Let's suppose that we wish to extract 1000 clips (randomly assigned) of 20 x 20 um. We want to perform the following layer operations:

6 [OR] 17 -> 100


Our computer has 8 CPU cores.

Here is how our command line might look (CR between arguments for clarity only)

clipextract64.exe                  executable

+input:caw_test1.gds               input file to process
+outdir:D:\cad\clips               output directory to place clips

+format:POLYS                      output format is polygon (as opposed to bitmap)1

-thrnum:8,1                        8 exploder threads - 1 Boolean thread per exploder2

-layers:6,17,30                    load only data on these layers3 
@window:CWH:test:D:\cad\wins.txt   read the file, wins.txt for the clip windows4  

"-lsynth:100:0=6,17-30"            Layer Boolean operations5

-clip                              clip the output polygons to the window6
-log:D:\cad\clips\test.log         write to the log file test.log


1  +format:POLYS will result in synthesized polygons being generated but not written to disk. We do this when testing throughput in order to remove disk IO from the measurement.
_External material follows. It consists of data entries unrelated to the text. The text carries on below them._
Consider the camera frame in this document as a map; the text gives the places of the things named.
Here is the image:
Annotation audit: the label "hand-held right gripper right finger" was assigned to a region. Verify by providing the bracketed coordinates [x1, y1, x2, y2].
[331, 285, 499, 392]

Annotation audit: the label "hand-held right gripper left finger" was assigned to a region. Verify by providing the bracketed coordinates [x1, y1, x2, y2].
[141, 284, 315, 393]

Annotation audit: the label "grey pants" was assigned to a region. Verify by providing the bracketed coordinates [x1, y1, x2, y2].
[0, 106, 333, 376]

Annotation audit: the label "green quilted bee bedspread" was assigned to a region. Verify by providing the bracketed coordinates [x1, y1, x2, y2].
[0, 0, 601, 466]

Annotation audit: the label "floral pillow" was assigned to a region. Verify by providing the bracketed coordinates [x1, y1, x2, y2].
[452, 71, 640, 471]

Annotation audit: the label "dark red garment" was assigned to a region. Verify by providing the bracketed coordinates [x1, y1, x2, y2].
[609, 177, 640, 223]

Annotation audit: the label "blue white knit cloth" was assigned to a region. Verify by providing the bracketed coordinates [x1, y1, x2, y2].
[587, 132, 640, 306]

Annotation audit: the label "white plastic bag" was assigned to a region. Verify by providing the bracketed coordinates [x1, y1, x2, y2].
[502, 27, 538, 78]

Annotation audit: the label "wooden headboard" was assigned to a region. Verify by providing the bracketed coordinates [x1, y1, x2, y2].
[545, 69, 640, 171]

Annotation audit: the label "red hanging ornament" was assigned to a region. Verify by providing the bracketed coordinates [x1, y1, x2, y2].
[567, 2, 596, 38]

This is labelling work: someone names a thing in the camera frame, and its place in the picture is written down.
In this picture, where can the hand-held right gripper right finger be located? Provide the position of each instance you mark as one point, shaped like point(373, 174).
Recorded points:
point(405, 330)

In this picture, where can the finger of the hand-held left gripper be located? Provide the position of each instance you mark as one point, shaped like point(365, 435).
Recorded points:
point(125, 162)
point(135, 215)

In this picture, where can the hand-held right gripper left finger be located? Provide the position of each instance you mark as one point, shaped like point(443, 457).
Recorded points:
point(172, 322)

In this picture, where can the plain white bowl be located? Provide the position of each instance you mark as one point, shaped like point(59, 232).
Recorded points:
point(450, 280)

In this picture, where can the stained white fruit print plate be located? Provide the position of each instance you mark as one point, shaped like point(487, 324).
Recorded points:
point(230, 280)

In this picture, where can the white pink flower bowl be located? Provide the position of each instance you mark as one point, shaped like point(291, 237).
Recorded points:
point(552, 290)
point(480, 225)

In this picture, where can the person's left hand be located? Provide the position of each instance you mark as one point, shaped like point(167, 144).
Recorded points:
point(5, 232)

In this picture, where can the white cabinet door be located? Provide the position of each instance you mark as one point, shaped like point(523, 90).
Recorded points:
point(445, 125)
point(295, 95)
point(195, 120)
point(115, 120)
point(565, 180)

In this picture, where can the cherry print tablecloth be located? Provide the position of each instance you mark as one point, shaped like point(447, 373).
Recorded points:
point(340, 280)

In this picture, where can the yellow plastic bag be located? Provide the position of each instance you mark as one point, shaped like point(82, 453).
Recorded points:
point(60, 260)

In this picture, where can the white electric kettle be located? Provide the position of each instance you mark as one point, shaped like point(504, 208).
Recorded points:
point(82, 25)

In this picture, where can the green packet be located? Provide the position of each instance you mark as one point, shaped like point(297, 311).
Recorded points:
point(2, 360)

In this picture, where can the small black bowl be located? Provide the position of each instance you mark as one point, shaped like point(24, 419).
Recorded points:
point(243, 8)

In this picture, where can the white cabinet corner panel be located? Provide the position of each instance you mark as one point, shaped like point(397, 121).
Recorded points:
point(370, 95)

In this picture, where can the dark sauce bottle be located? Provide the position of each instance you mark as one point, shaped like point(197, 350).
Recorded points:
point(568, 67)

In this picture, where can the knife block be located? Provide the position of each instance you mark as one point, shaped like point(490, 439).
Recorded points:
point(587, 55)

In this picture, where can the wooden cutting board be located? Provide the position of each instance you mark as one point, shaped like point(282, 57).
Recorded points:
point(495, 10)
2  -thrnum:8,1 will allocate 8 exploder threads, each using only 1 thread for Boolean operations (assuming a machine with 8 logical cores). This setting produced the fastest times as expected. Why? Because the number of polygons that the Boolean needed to process in each clip was relatively low so additional Boolean threads would not have improved the throughput.

3  -layers:6,17,30 instructs Clipextract to only load these 3 layers. By not loading the other layers present in the GDSII file, we reduce the memory footprint and quad tree computations.
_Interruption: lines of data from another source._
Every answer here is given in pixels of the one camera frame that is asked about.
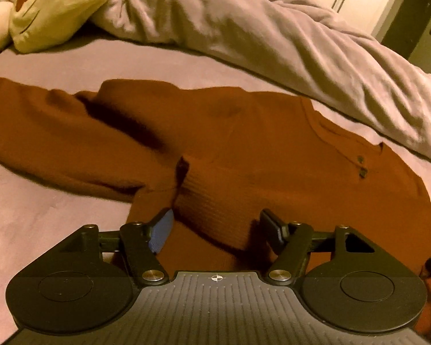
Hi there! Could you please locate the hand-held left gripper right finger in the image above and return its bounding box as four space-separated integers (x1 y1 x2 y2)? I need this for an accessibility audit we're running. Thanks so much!
259 208 378 286

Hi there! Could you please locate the brown knit sweater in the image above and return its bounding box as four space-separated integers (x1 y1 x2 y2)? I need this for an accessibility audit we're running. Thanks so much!
0 76 431 344

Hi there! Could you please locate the grey crumpled duvet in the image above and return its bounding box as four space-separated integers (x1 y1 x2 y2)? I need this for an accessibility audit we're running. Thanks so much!
90 0 431 168

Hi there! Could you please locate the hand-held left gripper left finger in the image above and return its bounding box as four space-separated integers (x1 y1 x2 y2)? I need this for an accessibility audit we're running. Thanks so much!
57 208 175 285

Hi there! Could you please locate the yellow plush cushion with face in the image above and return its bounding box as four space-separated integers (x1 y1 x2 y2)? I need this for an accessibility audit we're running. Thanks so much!
0 0 126 54

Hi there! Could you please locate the dark door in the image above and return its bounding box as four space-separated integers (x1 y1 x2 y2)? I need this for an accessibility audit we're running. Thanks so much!
381 0 431 77

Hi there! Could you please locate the bed with grey sheet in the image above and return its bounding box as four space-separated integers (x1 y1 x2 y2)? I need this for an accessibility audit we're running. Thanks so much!
0 32 431 345

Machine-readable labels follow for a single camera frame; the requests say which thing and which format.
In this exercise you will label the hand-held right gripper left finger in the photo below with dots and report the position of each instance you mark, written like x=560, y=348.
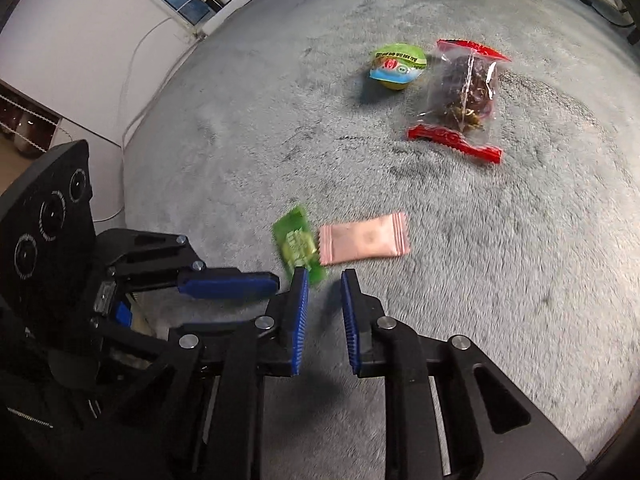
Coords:
x=300, y=320

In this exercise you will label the small green snack packet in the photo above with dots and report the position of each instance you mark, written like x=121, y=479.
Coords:
x=295, y=240

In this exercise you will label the green round jelly cup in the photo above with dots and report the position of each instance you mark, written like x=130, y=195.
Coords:
x=397, y=67

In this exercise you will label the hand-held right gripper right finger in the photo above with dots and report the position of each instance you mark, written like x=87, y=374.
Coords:
x=350, y=325

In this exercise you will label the pink snack packet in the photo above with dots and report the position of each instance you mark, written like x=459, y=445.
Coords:
x=365, y=240

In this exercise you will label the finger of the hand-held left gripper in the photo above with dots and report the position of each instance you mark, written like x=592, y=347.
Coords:
x=135, y=337
x=230, y=284

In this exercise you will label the clear snack packet red edges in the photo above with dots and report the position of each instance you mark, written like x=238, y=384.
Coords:
x=465, y=95

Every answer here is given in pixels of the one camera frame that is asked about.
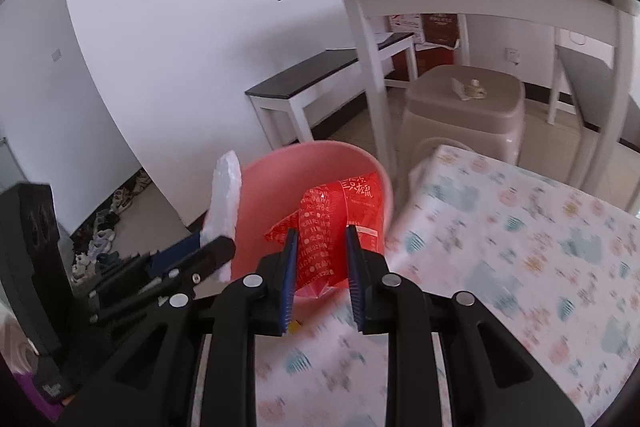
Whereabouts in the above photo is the floral printed tablecloth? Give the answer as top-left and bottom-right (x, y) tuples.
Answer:
(252, 144), (640, 427)

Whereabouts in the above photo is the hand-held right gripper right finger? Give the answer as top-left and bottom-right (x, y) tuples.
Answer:
(346, 224), (585, 427)

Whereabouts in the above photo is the long dark-top white bench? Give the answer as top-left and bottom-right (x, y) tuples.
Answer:
(245, 32), (417, 148)

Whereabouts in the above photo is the beige plastic stool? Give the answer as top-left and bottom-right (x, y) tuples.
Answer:
(400, 65), (526, 168)

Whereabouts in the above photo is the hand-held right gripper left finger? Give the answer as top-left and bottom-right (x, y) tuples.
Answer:
(60, 227), (301, 427)

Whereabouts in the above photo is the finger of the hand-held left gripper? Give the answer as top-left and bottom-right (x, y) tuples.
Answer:
(90, 236), (237, 325)
(92, 229), (216, 295)

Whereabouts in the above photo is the person's purple clothing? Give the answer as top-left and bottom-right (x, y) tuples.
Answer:
(10, 372), (66, 425)

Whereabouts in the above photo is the dark red carton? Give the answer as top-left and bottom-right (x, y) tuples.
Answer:
(424, 13), (460, 48)

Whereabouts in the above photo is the white plastic wrapper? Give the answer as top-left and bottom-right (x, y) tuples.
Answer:
(202, 150), (243, 283)

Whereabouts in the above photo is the red printed snack packet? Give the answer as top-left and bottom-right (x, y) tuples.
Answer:
(263, 172), (383, 300)

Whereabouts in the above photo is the pink plastic bucket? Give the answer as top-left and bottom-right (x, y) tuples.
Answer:
(231, 140), (393, 308)

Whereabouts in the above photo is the bright red carton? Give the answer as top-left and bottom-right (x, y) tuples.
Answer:
(392, 44), (458, 80)

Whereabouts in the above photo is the white red carton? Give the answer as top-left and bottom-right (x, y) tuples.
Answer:
(388, 14), (426, 45)

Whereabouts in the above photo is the pile of shoes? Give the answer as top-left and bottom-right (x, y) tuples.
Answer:
(70, 169), (151, 285)
4  @window This argument tells clip extract to load a file of clips - the width and height are defined at the beginning of the file and each line thereafter represents a center coordinate of the clip window.

5  "-lsynth:100:0=6,17-30" This argument controls the layer logical operations. The target layer is 100:0 (layer:datatype). This is produced by merging layers 6 and 17 and then subtracting layer 30.

Note that the comma (,) betweeen layers 6 and 17 means that we are merely merging all the polygons onto a single layer and not unionizing them. It would be a waste of computation to unionize them since the next Boolean operation, MINUS, requires an implicit Union.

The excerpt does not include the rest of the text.